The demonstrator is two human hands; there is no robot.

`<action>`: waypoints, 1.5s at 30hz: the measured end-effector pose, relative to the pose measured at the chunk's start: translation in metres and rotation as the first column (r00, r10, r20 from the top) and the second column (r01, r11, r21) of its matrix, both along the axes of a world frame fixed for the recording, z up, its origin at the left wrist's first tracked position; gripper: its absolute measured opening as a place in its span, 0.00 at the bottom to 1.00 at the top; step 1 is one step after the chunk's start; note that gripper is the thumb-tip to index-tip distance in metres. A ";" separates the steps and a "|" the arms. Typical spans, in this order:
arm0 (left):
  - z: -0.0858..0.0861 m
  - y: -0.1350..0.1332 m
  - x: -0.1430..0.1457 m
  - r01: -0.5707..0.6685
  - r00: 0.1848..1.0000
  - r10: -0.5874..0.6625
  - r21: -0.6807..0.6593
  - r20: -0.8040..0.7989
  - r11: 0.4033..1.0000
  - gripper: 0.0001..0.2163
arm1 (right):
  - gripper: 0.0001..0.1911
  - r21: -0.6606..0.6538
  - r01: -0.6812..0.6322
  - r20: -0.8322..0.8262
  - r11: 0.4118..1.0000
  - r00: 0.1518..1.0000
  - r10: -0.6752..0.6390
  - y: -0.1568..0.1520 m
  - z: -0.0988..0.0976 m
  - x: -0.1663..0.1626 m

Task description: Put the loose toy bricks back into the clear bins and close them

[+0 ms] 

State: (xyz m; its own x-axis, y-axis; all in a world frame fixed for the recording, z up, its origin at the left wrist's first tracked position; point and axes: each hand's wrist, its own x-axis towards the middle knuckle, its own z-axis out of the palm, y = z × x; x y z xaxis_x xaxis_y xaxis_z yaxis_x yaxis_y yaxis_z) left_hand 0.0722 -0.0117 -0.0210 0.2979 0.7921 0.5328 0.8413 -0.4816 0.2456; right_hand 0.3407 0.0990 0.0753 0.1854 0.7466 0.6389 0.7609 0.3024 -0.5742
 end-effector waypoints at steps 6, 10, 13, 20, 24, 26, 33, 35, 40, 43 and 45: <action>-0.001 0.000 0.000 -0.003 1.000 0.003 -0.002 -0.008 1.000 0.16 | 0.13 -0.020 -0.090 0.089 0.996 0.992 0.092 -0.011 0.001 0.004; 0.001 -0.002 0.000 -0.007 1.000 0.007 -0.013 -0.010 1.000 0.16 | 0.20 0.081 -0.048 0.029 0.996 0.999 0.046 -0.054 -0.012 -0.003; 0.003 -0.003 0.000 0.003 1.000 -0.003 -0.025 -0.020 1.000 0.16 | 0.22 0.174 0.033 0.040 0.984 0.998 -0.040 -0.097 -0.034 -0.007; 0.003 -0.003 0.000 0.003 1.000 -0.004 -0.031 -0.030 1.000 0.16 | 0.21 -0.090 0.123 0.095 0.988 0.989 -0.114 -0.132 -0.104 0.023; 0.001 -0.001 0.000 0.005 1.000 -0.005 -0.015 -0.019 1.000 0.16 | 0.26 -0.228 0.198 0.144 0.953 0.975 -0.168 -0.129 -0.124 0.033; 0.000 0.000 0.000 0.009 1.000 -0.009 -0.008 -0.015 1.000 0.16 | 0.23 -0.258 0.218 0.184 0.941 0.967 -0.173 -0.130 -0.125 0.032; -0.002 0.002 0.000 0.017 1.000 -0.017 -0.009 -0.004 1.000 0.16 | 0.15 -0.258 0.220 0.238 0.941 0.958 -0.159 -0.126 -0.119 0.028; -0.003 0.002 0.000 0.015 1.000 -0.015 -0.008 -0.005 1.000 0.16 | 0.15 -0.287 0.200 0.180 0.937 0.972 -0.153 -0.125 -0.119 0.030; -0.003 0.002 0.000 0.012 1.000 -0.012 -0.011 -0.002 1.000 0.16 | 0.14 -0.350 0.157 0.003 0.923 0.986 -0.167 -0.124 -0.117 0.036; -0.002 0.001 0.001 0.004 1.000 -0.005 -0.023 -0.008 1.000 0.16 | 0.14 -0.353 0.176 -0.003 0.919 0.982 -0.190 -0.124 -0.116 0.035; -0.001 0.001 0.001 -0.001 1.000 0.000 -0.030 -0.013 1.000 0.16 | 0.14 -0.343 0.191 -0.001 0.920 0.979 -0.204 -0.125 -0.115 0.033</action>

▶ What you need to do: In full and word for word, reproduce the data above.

▶ Output for this exercise:
The demonstrator is two human hands; there is no robot.

`<action>`: waypoints, 1.5s at 30hz: the measured end-effector pose, relative to the pose measured at the chunk's start: translation in metres and rotation as the first column (r00, r10, r20 from the top) and the second column (r01, r11, r21) of its matrix, both along the axes of a world frame fixed for the recording, z up, its origin at the left wrist's first tracked position; gripper: its absolute measured opening as a place in its span, 0.00 at the bottom to 1.00 at the top; step 1 is one step after the chunk's start; note that gripper is the thumb-tip to index-tip distance in metres. A ";" separates the steps and a "|" the arms. Typical spans, in this order:
arm0 (left):
  - z: -0.0858..0.0861 m
  - y: -0.1350..0.1332 m
  - x: -0.1430..0.1457 m
  - r01: -0.5707..0.6685
  - r00: 0.1848..1.0000
  - r10: -0.5874..0.6625
  - r21: -0.6807..0.6593
  - r20: -0.8040..0.7989
  - r11: 0.4033..1.0000
  - gripper: 0.0001..0.2163
arm1 (right):
  - gripper: 0.0001..0.1911
  - r21: -0.6606..0.6538
  - r01: -0.6812..0.6322
  - r20: -0.8322..0.8262
  - r11: 0.4118..1.0000
  - r00: 0.1518..1.0000
  - r10: -0.6752..0.6390
  - y: -0.1568..0.1520 m
  - z: -0.0988..0.0976 m
  - x: -0.1663..0.1626 m

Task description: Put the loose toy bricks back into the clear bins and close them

[+0 ms] 

State: (xyz m; its own x-axis, y-axis; all in a world frame fixed for the recording, z up, its origin at the left wrist's first tracked position; point and axes: each hand's wrist, its own x-axis towards the middle knuckle, its own z-axis out of the palm, y = z × x; x y z xaxis_x xaxis_y xaxis_z yaxis_x yaxis_y yaxis_z) left_hand 0.0722 -0.0117 -0.0210 0.2979 0.7921 0.5328 0.8413 -0.4816 0.2456; right_hand 0.3407 0.0990 0.0753 0.1854 0.7466 0.6389 0.7609 0.3024 -0.5742
 end-effector waypoints at steps 6, 10, 13, 20, 24, 26, 33, 35, 40, 43 and 45: <action>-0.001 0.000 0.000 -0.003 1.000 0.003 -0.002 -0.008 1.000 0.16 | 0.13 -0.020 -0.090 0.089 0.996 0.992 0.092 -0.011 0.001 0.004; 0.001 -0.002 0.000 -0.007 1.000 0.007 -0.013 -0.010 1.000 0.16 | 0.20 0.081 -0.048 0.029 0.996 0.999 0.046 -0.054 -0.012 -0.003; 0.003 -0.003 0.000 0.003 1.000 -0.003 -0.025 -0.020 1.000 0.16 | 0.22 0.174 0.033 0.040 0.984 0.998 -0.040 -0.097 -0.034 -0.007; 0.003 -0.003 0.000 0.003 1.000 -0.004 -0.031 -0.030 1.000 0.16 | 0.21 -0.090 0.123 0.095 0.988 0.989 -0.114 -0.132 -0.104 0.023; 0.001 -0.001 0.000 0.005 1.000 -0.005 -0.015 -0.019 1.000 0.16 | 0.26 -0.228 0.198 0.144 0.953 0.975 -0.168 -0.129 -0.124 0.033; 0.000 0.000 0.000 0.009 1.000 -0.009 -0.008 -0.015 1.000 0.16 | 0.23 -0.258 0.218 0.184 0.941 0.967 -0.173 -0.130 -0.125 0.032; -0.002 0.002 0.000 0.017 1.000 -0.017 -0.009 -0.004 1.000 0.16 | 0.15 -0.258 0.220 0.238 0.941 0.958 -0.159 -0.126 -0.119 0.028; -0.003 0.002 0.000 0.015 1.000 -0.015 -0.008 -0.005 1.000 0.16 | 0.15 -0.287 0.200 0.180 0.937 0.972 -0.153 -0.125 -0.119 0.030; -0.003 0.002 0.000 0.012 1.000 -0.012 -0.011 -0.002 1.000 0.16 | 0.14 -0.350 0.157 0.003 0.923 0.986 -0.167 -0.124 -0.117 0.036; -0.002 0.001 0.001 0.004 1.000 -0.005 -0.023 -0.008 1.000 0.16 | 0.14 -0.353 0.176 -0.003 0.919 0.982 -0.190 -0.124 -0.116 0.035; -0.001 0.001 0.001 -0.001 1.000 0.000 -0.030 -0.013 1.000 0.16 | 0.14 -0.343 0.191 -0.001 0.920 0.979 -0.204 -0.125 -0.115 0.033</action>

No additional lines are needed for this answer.